Blood from each donor was divided into three portions, and cells and plasma were separated by centrifugation. The plasma was removed, and the cells were washed twice with RPMI 1640 medium. Plasma sample 1 remained unchanged, plasma sample 2 was heat inactivated at 56°C for 30 min, and plasma sample 3 was incubated for 1 h at 37°C with zymosan, which then was removed by filtration. Zymosan consists of yeast particles, which are able to activate and bind complement. During the incubation of plasma with zymosan, the complement contained in the plasma is bound and later removed together with the yeast particles. After this treatment, the plasma is free of inducible C3. The plasma was added back to the cells, and the mixture was stimulated with PPVO and ConA. No IFN-γ induction was detected in these cultures after stimulation with PPVO and ConA (Fig. 10A), suggesting that complement may be important for the induction of cytokines.

To confirm the importance of complement, we repeated the stimulation of whole-blood cultures with PPVO and ConA in the presence of a neutralizing antibody against complement factor C3. In the presence of this anti-C3 antibody, no IFN-γ induction by PPVO was detectable (Fig. 11).

FIG. 11. — Neutralization of complement factor C3 blocks IFN-γ induction by PPVO. Whole-blood cultures were stimulated for 2 days with PPVO (virus titer, 10^4.6/ml) and ConA (1 μg/ml) in the presence of a neutralizing anti-C3 antibody (aC3) (10 μg/ml). Because of the lack of availability of an endotoxin-free antibody preparation, we incubated the antibody prior to stimulation for 30 min with BPI (1 mg/ml) to block the effect of LPS. RPMI 1640 medium served as a negative (neg.) control.
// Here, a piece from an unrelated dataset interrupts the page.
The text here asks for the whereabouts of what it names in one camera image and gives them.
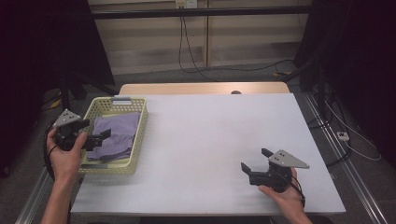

The CD14 receptor on monocytes is involved in transducing the effects induced by PPVO.

The immune system is able to recognize characteristic structures of microorganisms through so-called pattern recognition receptors. Several recently characterized proteins, the Toll-like receptors (TLR), play an important role. So far, 10 TLR have been identified; all recognize different microbial structures. Although NF-κB seems to be activated by all TLR, different intracellular signaling pathways influence the cytokine response patterns. In the activation of these TLR, the CD14 receptor on macrophages can be involved as a coreceptor. This receptor, which has no intracellular domain, can associate with TLR to form a complex for transmembrane signaling (34, 35). CD14 plays a role in transducing the effects of different natural stimuli. Therefore, it seemed likely that it could also be involved in transducing the effects of PPVO. In order to examine this possibility, we stimulated whole-blood cultures for 4 h with LPS and PPVO in the presence of a blocking antibody against the CD14 receptor. TNF-α levels in the supernatants then were measured.

TNF-α release induced by LPS was completely blocked in the presence of the anti-CD14 antibody. The amount of TNF-α induced by PPVO also was significantly reduced in the presence of the antibody (Fig. 12). CD14 therefore is obviously important for transducing the effects of PPVO.

FIG. 12. — Blocking of the CD14 receptor leads to decreased TNF-α levels after PPVO stimulation. Whole-blood cultures were stimulated for 4 h with LPS (500 pg/ml) and PPVO (virus titer, 10^4.6/ml) alone or in the presence of a blocking anti-CD14 antibody (aCD14) (10 μg/ml). RPMI 1640 medium served as a negative (neg.) control (contr.).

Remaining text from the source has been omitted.